* **Task directions**
Within the material, how many of the lines include the word "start"? State only that number.

========================

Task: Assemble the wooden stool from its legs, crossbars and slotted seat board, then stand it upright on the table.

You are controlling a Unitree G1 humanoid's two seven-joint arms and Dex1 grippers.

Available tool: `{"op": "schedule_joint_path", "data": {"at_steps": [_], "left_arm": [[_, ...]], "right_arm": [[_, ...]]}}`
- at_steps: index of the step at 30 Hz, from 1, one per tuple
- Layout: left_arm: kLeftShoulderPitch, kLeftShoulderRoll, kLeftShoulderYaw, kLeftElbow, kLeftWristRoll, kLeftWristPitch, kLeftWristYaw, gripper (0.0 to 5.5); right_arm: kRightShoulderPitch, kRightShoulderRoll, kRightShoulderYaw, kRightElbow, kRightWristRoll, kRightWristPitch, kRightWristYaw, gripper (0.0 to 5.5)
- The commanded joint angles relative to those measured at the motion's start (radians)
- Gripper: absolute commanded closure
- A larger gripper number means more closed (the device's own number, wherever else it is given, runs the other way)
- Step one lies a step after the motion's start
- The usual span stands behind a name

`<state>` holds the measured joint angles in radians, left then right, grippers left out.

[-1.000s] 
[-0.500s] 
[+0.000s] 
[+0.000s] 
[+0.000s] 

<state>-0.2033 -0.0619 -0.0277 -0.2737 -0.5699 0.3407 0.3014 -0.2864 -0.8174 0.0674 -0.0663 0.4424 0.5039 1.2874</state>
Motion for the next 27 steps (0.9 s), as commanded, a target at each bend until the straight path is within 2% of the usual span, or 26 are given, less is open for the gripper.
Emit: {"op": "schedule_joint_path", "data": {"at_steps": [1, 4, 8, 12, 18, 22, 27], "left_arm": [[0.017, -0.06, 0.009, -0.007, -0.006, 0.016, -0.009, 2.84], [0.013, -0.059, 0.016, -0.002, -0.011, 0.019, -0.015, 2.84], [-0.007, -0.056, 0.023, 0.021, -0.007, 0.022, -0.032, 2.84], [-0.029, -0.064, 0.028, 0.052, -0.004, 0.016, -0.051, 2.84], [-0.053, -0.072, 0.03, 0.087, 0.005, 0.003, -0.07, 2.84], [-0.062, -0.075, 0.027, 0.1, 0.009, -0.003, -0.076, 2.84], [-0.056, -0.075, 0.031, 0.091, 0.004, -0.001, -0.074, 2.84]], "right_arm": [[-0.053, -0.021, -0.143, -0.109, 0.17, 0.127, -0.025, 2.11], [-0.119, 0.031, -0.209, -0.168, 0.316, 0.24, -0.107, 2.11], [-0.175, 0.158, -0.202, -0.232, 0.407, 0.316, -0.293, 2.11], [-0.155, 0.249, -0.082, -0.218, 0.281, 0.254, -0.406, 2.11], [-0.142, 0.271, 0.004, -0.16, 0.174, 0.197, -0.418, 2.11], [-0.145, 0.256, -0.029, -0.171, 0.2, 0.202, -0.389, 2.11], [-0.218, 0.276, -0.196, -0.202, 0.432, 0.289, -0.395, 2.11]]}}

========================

* **Solution for this task**
2